DESCRIPTION OF THE TASK: Look for the string "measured" in the material below. Copy every line where you find it.

DATASET EXTRACT:
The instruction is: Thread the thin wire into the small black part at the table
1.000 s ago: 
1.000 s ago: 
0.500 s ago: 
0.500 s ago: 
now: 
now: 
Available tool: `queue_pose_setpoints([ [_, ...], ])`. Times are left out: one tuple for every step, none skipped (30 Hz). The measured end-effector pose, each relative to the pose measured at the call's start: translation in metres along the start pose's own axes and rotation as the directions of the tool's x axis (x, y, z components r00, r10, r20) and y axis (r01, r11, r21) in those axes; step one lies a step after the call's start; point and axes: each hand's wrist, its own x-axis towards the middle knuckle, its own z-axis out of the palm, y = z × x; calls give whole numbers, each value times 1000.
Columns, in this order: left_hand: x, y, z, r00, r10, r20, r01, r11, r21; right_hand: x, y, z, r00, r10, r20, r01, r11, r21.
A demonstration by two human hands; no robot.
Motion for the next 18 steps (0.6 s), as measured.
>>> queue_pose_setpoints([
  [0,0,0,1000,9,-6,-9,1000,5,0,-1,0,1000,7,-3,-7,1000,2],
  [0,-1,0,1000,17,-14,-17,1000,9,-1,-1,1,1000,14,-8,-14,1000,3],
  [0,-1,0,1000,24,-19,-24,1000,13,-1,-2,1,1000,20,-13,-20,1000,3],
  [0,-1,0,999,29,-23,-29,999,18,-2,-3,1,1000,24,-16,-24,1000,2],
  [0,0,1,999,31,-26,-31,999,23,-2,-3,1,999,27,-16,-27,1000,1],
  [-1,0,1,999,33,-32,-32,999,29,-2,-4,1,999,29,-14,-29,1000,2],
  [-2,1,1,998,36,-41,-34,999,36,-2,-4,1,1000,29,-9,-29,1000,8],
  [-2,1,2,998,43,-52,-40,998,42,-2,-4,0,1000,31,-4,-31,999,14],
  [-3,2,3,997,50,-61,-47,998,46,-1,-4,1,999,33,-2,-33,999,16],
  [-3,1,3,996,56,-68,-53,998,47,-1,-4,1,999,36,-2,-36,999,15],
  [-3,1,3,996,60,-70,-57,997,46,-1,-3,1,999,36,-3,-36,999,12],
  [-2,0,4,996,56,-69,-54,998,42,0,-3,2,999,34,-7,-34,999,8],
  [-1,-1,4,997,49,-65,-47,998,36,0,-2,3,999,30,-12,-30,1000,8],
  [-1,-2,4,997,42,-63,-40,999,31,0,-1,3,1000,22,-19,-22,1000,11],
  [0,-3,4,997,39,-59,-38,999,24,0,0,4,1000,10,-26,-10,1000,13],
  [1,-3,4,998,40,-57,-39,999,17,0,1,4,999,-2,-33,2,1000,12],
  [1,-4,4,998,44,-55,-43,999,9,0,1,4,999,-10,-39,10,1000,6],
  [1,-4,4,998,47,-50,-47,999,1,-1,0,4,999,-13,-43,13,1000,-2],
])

SOLUTION FOR THIS PROBLEM:
Available tool: `queue_pose_setpoints([ [_, ...], ])`. Times are left out: one tuple for every step, none skipped (30 Hz). The measured end-effector pose, each relative to the pose measured at the call's start: translation in metres along the start pose's own axes and rotation as the directions of the tool's x axis (x, y, z components r00, r10, r20) and y axis (r01, r11, r21) in those axes; step one lies a step after the call's start; point and axes: each hand's wrist, its own x-axis towards the middle knuckle, its own z-axis out of the palm, y = z × x; calls give whole numbers, each value times 1000.
Motion for the next 18 steps (0.6 s), as measured.

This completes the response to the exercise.